V Kasirajan1, N G Smedira, J F McCarthy, F Casselman, N Boparai, P M McCarthy.   

Abstract

OBJECTIVE: Intracranial hemorrhage is a recognized complication in neonates and infants on extracorporeal membrane oxygenator support and various risk factors associated with this have been defined. The prevalence and risk factors associated with intracranial hemorrhage in adults on extracorporeal membrane oxygenator support are unknown and this study was performed to define these factors.

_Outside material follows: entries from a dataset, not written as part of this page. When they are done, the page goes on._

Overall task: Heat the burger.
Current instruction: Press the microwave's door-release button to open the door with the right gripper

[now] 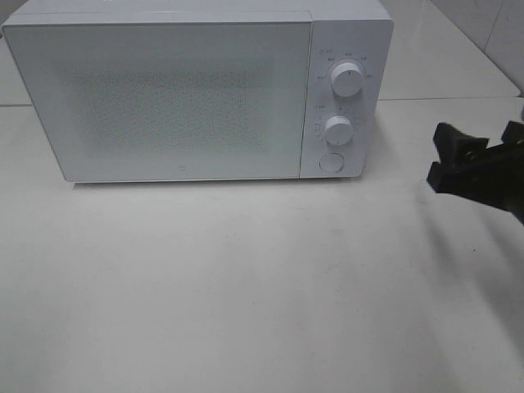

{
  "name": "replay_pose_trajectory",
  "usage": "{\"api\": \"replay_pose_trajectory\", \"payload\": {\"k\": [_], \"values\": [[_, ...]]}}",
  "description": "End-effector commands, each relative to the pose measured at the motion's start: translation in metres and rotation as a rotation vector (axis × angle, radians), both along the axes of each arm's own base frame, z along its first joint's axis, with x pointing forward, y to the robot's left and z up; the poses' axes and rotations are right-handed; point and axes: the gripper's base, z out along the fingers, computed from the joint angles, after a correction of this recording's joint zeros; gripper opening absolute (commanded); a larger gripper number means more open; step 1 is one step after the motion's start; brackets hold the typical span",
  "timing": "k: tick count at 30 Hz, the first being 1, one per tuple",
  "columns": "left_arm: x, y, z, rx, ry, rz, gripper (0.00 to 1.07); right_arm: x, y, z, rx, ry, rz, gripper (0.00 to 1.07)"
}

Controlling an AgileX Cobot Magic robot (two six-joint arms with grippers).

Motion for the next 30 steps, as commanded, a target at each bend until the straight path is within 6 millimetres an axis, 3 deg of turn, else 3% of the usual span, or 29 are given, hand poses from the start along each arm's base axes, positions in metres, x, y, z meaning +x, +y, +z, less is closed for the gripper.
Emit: {"api": "replay_pose_trajectory", "payload": {"k": [1,10,22,30], "values": [[-0.002,0.0,0.001,-0.004,-0.035,0.002,0.98,-0.003,0.014,-0.002,-0.016,-0.073,-0.011,0.75],[-0.002,0.0,0.001,-0.004,-0.035,0.002,0.98,-0.009,0.051,-0.021,-0.048,-0.011,0.027,0.75],[-0.002,0.0,0.001,-0.004,-0.035,0.002,0.98,-0.001,0.092,-0.025,-0.036,-0.013,0.0,0.75],[-0.002,0.0,0.001,-0.004,-0.035,0.002,0.98,0.004,0.1,-0.028,-0.033,-0.005,-0.015,0.75]]}}
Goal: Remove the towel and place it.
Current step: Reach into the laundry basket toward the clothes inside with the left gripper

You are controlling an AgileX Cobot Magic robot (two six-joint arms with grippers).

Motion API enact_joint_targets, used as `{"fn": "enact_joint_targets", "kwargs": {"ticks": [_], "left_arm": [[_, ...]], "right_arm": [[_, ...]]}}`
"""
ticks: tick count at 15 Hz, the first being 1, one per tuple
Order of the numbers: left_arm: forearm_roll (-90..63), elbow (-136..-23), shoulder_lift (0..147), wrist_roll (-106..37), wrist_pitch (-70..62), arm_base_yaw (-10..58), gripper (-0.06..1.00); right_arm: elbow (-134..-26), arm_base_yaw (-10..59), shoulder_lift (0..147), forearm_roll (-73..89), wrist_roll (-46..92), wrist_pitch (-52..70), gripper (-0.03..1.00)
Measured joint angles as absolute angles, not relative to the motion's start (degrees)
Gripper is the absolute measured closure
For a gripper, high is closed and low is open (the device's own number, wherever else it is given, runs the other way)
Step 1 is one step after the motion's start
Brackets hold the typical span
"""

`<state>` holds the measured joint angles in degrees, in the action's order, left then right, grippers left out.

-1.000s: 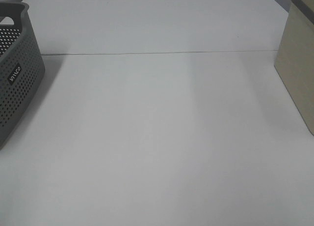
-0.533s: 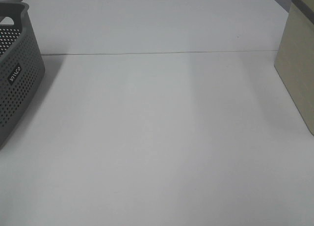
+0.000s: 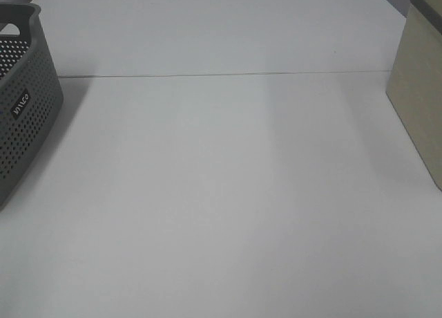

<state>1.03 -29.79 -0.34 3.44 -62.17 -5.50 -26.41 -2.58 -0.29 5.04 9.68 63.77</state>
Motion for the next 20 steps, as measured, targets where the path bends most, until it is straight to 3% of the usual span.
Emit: {"fn": "enact_joint_targets", "kwargs": {"ticks": [20], "left_arm": [[0.0,-30.4,3.8,2.3,-62.5,-4.1,-0.04]], "right_arm": [[-26.4,-2.6,-0.3,5.0,9.7,63.8,0.36]]}}
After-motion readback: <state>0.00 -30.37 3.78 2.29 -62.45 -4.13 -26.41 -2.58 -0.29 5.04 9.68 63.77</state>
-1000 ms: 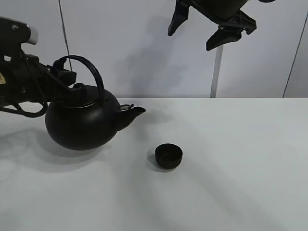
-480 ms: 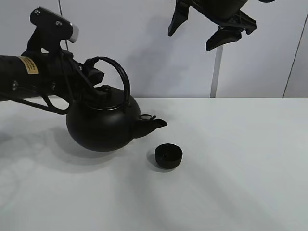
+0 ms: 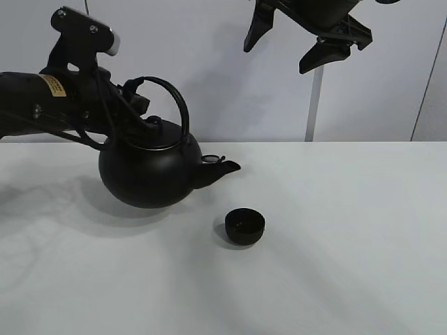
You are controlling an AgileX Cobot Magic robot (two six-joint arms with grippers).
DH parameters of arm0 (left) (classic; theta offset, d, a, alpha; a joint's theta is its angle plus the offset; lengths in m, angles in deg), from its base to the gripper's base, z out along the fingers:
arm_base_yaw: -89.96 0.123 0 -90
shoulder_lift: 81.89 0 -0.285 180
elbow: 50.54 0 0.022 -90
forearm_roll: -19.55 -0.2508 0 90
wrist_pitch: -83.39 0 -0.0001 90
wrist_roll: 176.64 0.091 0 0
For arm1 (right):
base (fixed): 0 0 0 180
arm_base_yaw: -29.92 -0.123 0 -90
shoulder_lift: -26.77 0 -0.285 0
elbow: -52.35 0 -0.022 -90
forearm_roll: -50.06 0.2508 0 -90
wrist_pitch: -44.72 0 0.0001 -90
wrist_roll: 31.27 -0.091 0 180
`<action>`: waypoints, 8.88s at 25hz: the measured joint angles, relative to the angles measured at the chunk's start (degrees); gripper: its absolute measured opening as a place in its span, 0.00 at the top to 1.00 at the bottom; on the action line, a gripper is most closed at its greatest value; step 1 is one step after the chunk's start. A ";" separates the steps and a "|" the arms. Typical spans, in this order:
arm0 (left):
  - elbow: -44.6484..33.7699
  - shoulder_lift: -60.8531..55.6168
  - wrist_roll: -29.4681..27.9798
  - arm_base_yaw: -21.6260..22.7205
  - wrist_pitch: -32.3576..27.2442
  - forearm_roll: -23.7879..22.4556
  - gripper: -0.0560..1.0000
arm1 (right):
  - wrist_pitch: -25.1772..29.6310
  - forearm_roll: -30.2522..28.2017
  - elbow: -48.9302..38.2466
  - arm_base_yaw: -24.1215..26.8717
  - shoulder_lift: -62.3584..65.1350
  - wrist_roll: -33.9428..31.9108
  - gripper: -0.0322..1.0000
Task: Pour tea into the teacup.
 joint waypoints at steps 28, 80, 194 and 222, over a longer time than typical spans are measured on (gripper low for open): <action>2.31 2.58 12.04 -3.21 -0.93 5.49 0.86 | -0.06 0.00 0.00 0.00 0.00 0.00 0.38; 4.17 4.53 14.40 -5.28 -0.93 10.50 0.86 | -0.16 0.00 0.00 0.00 0.00 0.00 0.38; -26.76 -2.14 -5.26 -5.40 25.09 18.94 0.64 | -0.36 0.00 0.00 0.00 0.00 0.00 0.38; -34.36 -7.70 -7.15 -5.46 26.64 17.10 0.37 | -0.36 0.00 0.00 0.00 0.00 0.00 0.38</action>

METHODS: A retrospective study of adults supported with extracorporeal membrane oxygenators at a single institution between January 1992 and December 1996 was performed. Age, gender, weight, body surface area, renal function, anticoagulation, coagulation variables, blood flow, arterial pressure, arterial cannulation sites, duration of support, extracranial bleeding, native cardiac function and presence of intracranial microemboli were analyzed to determine the risk factors for intracranial hemorrhage.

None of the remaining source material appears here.